Frequently Asked Questions

What were Texas Instruments Incorporated Q2 FY26 results?

- Q2 guidance anticipates revenue between $5 billion to $5.4 billion, about 8% sequential growth, slightly above seasonal norms. - Free cash flow per share growth is the key long-term metric for value creation (p.13).

What is Texas Instruments Incorporated share price analysis?

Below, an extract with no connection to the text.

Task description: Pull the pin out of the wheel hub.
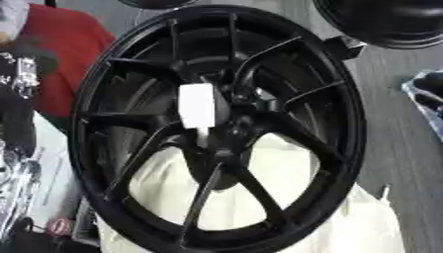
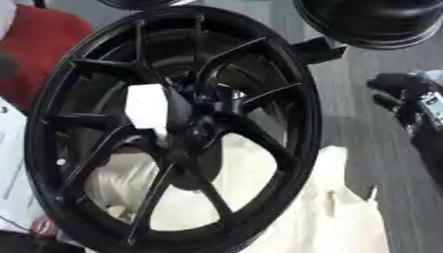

Texas Instruments Incorporated currently shows a below-average growth signal. The stock trades at a P/E of 55.5 with a market cap of $287,544. Investors should review the full earnings analysis for detailed insights.

Is Texas Instruments Incorporated planning capital expenditure?

- TI expects to spend $2 billion to $3 billion in capital expenditures for 2026.

This analysis is AI-generated based on publicly available earnings data and concall transcripts. This is not investment advice. Please consult a SEBI-registered advisor before making investment decisions.